From Wikibooks, open books for an open world
Jump to: navigation, search

The Awk programming language was designed to be simple but powerful. It allows a user to perform relatively sophisticated text-manipulation operations through Awk programs written on the command line.

For example, suppose I want to turn a document with single-spacing into a document with double-spacing. I could easily do that with the following Awk program:

   awk '{print ; print ""}' infile > outfile

Notice how single-quotes (' ') are used to allow using double-quotes (" ") within the Awk expression. This "hides" special characters from the shell. We could also do this as follows:

   awk "{print ; print \"\"}" infile > outfile 

-- but the single-quote method is simpler.

This program does what it supposed to, but it also doubles every blank line in the input file, which leaves a lot of empty space in the output. That's easy to fix, just tell Awk to print an extra blank line if the current line is not blank:

   awk '{print ; if (NF != 0) print ""}' infile > outfile
  • One of the problems with Awk is that it is ingenious enough to make a user want to tinker with it, and use it for tasks for which it isn't really appropriate. For example, we could use Awk to count the number of lines in a file:
   awk 'END {print NR}' infile

-- but this is dumb, because the "wc (word count)" utility gives the same answer with less bother: "Use the right tool for the job."

Awk is the right tool for slightly more complicated tasks. Once I had a file containing an email distribution list. The email addresses of various different groups were placed on consecutive lines in the file, with the different groups separated by blank lines. If I wanted to quickly and reliably determine how many people were on the distribution list, I couldn't use "wc", since, it counts blank lines, but Awk handled it easily:

   awk 'NF != 0 {++count} END {print count}' list
  • Another problem I ran into was determining the average size of a number of files. I was creating a set of bitmaps with a scanner and storing them on a disk. The disk started getting full and I was curious to know just how many more bitmaps I could store on the disk.

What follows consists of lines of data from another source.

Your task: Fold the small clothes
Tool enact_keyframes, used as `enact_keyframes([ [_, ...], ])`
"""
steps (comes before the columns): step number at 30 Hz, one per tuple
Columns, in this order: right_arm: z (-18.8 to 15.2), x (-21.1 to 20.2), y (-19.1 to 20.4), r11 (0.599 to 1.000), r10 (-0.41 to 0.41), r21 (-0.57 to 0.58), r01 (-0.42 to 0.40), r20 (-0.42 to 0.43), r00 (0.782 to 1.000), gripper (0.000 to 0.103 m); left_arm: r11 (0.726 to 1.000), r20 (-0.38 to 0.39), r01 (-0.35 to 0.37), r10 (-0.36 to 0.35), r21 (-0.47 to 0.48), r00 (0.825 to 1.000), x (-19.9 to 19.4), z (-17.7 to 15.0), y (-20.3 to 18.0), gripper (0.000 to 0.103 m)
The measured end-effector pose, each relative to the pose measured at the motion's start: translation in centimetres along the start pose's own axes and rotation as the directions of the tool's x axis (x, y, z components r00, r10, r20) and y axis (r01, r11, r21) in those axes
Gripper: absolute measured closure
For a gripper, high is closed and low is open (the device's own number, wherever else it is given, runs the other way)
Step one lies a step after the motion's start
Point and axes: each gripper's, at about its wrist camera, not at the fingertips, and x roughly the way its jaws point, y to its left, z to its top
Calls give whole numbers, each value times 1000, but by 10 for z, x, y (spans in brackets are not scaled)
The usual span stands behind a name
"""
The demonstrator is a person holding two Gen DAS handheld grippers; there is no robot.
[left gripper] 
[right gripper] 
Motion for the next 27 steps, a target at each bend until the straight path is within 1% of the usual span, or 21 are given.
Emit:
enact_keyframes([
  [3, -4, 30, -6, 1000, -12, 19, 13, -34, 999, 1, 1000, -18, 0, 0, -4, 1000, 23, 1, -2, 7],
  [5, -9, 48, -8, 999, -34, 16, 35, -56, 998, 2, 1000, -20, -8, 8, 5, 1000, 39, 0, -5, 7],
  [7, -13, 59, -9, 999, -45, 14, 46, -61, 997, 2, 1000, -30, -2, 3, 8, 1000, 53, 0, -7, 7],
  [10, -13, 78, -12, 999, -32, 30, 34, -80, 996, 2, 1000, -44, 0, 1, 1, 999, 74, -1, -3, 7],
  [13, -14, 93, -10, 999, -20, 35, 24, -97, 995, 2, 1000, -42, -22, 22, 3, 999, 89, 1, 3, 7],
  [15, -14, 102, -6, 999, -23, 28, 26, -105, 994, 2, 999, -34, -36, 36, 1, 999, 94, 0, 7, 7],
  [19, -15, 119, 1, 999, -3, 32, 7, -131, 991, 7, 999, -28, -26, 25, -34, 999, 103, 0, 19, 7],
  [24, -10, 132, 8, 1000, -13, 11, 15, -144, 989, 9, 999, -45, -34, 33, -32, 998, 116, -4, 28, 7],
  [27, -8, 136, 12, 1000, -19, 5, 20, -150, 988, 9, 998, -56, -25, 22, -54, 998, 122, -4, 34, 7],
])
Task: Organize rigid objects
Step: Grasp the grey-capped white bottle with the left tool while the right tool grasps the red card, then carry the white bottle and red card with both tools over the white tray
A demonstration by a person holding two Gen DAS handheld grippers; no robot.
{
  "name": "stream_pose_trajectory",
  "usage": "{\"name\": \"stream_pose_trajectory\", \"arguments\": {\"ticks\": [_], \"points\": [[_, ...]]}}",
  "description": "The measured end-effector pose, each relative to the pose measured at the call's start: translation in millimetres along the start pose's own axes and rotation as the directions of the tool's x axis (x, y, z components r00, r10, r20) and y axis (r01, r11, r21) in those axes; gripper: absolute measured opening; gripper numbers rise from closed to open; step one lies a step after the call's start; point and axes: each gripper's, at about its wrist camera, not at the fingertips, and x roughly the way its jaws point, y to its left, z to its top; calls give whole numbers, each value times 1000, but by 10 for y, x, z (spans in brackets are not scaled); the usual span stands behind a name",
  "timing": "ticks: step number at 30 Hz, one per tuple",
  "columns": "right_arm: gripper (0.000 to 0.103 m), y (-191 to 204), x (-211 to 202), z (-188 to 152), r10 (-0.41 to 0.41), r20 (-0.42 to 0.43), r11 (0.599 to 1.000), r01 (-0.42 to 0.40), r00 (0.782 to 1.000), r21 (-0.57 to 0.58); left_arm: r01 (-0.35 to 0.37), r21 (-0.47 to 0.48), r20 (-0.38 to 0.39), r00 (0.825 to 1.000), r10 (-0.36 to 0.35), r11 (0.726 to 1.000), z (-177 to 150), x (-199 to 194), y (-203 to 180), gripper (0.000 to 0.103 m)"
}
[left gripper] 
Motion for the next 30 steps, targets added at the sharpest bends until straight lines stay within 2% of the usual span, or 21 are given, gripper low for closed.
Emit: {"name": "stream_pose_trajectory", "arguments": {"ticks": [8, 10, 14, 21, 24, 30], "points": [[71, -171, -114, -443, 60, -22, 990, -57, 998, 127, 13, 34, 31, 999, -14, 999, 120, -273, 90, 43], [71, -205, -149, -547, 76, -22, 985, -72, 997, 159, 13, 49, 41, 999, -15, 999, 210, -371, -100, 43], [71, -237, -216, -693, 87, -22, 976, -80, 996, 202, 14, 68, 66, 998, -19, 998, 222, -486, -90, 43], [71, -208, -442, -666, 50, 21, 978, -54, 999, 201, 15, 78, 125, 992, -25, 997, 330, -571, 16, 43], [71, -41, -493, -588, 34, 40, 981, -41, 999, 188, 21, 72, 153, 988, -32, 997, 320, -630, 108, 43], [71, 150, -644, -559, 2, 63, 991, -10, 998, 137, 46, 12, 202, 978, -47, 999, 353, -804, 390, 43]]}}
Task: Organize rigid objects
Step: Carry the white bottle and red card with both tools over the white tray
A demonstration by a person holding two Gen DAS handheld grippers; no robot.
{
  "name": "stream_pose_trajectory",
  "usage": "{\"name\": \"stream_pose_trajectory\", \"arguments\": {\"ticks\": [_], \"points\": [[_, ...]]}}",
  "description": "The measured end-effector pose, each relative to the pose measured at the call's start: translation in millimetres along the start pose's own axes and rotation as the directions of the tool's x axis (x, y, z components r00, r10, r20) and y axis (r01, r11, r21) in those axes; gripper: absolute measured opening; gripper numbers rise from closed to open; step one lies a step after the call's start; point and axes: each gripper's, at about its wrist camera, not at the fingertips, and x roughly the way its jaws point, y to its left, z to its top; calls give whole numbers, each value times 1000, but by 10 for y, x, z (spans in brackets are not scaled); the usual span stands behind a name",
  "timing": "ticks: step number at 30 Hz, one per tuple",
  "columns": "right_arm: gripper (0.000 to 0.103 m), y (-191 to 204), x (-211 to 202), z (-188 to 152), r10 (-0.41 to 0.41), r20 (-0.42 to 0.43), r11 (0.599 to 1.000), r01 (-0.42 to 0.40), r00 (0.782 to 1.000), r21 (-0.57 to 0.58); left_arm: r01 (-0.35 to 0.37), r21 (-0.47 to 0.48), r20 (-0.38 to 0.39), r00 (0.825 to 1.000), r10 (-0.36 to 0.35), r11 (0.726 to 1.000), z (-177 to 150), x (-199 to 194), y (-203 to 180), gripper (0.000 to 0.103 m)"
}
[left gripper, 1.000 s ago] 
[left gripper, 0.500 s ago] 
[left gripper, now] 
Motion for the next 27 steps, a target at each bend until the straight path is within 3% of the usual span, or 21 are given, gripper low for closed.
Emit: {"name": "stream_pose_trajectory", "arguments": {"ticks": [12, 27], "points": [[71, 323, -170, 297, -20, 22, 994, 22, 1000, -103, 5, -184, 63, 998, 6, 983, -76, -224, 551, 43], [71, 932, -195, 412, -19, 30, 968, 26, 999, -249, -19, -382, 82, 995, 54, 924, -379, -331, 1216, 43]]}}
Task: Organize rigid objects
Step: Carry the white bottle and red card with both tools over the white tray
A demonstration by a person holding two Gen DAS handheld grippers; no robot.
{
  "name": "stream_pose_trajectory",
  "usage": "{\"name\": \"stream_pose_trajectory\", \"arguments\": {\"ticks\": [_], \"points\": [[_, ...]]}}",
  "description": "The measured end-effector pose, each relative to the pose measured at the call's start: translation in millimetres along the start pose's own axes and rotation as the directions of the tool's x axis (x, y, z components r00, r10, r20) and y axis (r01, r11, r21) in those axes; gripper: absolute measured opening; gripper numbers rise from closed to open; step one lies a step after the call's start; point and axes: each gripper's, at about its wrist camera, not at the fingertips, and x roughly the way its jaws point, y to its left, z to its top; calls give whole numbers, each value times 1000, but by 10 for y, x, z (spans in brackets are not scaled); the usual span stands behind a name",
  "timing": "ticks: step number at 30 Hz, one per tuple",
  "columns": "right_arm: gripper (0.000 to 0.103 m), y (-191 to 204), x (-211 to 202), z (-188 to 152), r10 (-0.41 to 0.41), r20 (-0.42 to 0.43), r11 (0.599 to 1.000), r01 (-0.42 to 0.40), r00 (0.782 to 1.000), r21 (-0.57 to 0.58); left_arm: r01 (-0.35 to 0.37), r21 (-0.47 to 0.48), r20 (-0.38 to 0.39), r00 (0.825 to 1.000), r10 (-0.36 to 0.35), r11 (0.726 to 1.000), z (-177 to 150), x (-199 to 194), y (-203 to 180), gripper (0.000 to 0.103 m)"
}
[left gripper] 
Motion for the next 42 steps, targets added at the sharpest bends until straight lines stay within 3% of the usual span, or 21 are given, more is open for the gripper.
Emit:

I could obtain the file sizes in bytes using "wc -c" or the "list" utility ("ls -l" or "ll"). A few tests showed that "ll" was faster. Since "ll"

lists the file size in the fifth field, all I had to do was sum up the fifth field and divide by NR. There was one slight problem, however: the first line of the output of "ll" listed the total number of sectors used, and had to be skipped.

No problem. I simply entered:

   ll | awk 'NR!=1 {s+=$5} END {print "Average: " s/(NR-1)}'

This gave me the average as about 40 KB per file.

  • Awk is useful for performing simple iterative computations for which a more sophisticated language like C might prove overkill. Consider the Fibonacci sequence:

   1 1 2 3 5 8 13 21 34 ...

Each element in the sequence is constructed by adding the two previous elements together, with the first two elements defined as both "1". It's a discrete formula for exponential growth. It is very easy to use Awk to generate this sequence:

   awk 'BEGIN {a=1;b=1; while(++x<=10){print a; t=a;a=a+b;b=t}; exit}'

This generates the following output data:

   1    2    3    5    8    13    21    34    55    89